The presence of the coronavirus, COVID-19 has been able to reveal that indigenous practices, simple and unknown to many, are a viable and sustainable alternative that, in full quarantine, the indigenous population finds, without any problem, the provision of necessary food for his family, keeping agroforestry species in reserve, which later will allow him to better face life's challenges.
A marked difference is observed with the neighboring migrant populations, who are in distress to access basic necessities, which have been scarce and overvalued in local markets.
The man, Virgilio Pizarro Curi, president of the Organization Asháninka y Machiguenga de Río Apurímac (OARA), points out: “in the past we lived from fishing, hunting and gathering fruits. We used medicinal plants to treat different diseases, but nowadays when we get sick the doctors force us to go to a health center and they are inducing us to life with money; For this reason, we have been forced to plant cocoa, coffee, forest trees, to obtain these economic resources and cover basic needs; but we have not neglected our integral farms. It is part of our culture, we plant for our own consumption and we are prepared for survival, since we have food: we do not depend on the market. The indigenous man lives with Mother Earth and the power of nature: they provide us with our market, our medicine, the hardware store and allow us to cover all our needs ”.

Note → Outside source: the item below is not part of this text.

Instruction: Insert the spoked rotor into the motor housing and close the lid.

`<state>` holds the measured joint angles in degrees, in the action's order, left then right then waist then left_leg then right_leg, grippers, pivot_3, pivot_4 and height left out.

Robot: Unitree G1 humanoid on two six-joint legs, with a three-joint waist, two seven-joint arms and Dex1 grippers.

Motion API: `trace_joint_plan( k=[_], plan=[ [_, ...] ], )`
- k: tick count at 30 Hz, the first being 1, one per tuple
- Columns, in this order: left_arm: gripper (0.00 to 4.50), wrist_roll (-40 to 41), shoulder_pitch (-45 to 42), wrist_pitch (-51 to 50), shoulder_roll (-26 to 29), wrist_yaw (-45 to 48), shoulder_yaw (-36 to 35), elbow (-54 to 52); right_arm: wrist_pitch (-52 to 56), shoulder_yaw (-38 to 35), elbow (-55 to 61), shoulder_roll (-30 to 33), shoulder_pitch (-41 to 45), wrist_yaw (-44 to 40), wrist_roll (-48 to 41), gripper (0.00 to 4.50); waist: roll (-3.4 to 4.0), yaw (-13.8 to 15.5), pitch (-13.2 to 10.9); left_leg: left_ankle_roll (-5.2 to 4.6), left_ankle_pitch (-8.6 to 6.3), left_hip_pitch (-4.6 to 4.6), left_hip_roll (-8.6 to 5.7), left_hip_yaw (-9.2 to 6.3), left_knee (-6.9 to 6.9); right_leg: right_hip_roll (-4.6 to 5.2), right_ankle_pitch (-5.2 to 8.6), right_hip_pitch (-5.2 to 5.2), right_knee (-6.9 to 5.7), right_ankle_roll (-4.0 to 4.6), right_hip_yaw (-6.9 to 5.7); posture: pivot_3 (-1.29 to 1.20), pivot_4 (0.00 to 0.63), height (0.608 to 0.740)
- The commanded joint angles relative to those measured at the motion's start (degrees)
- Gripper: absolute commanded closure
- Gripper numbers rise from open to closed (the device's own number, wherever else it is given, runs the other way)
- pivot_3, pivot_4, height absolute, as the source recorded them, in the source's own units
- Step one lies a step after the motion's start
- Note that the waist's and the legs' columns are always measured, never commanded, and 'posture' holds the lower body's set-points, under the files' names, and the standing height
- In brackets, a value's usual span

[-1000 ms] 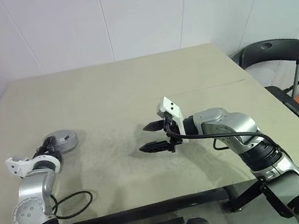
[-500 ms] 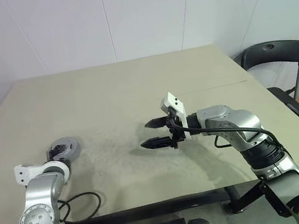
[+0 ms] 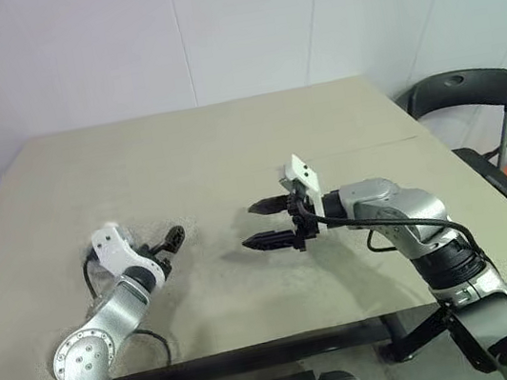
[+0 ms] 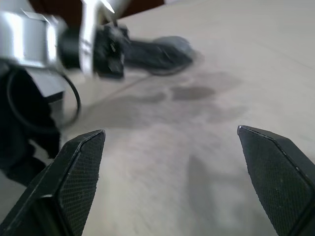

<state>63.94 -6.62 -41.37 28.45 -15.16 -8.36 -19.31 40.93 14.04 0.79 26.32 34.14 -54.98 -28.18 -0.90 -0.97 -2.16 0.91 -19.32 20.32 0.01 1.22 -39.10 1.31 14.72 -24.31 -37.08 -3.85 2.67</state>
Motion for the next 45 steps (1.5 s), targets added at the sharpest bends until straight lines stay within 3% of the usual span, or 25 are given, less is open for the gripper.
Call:
trace_joint_plan(
  k=[1,6,10,14,22,45],
  plan=[
    [0.05,-10.74,-1.93,3.99,5.57,13.64,3.68,-1.27,-4.7,-2.41,-1.04,1.39,-1.11,-0.47,2.16,0.0,0.02,-0.07,-0.01,0.0,0.0,0.01,0.0,0.0,0.0,0.0,0.0,-0.01,0.0,0.0,0.01,0.0,0.0,0.74],
    [0.05,-28.78,-0.28,16.48,14.92,33.74,11.23,2.01,-10.07,-2.96,-4.64,1.98,-2.34,-0.34,5.26,0.0,0.14,-0.17,-0.1,-0.01,-0.01,0.0,0.01,0.07,0.01,-0.02,0.06,-0.02,0.03,0.09,0.05,0.0,0.0,0.74],
    [0.05,-35.19,2.18,26.87,16.19,45.88,11.11,8.6,-15.41,-2.76,-7.66,1.04,-3.52,0.32,8.29,0.0,0.19,-0.14,-0.13,-0.03,-0.02,0.0,0.07,0.08,0.02,-0.04,0.09,-0.04,0.04,0.12,0.07,0.0,0.0,0.74],
    [0.05,-35.39,2.46,30.74,14.14,51.4,7.97,12.19,-18.49,-3.4,-9.4,-0.06,-4.28,0.1,9.01,0.0,0.17,-0.09,-0.13,-0.06,-0.03,0.03,0.35,0.08,-0.01,-0.06,0.01,-0.06,0.03,-0.02,0.09,0.0,0.0,0.74],
    [0.05,-38.07,1.99,35.95,11.2,56.38,4.4,17.37,-21.71,-5.59,-12.4,-1.78,-5.0,0.57,8.88,0.0,0.17,0.02,-0.13,-0.08,-0.04,0.01,0.56,0.07,-0.03,-0.18,-0.03,-0.07,-0.01,-0.08,0.11,0.0,0.0,0.74],
    [0.05,-40.52,-1.6,36.34,8.39,62.04,1.09,24.46,-21.86,-7.84,-10.23,-3.36,-6.01,3.09,9.08,0.0,0.16,-0.01,-0.12,-0.07,-0.04,0.0,0.67,0.07,-0.04,-0.11,-0.09,-0.12,-0.14,-0.14,0.16,0.0,0.0,0.74]
  ],
)
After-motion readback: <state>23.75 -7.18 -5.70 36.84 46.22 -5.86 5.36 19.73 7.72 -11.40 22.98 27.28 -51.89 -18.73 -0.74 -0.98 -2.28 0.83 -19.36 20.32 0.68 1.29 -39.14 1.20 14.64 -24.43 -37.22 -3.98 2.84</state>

The lady, Karina Cipriano Damián, a nursing technician and promoter of integral farms, reiterates: “that the native peoples used to eat natural products from hunting, fishing and gathering fruits, using medicinal plants to cure their illnesses. We did not know food or commercial drugs or money. It was only during the colonization period that many indigenous people were taken as slaves, it is where they learn and get to know Western life that is lived all with money, strongly influencing our food culture, clothing, the use of medicines, among others, violating our customs, our worldview. of life. Because of that need, we began to grow commercial products such as cocoa, coffee, and trees. Even many of the indigenous women, out of need for money, are today day laborers harvesting coca leaves; However, this type of difficult situations such as the pandemic makes us think, even more, to indigenous women, that we are the ones who run these farms, prepare the food and who we have been promoting, with the support of the NGO CEDIA, to rescue and revalue some vegetable sources that we had already stopped cultivating. Whole farms are very important in our diet, especially for our children. As promoter, it is my duty to promote, with my brothers and sisters, greater interest, rescuing this cultural richness, where food is the fundamental basis for our survival ”.
So, in a privileged country like Peru, we can conclude by pointing out that food sovereignty is going to be consolidated as we diversify the sources of our local food resources, making them varied and affordable. In this way we will improve the nutritional level of our population, with less monetary dependence, also allowing us to have surplus production for the market, which will allow us to cover other needs.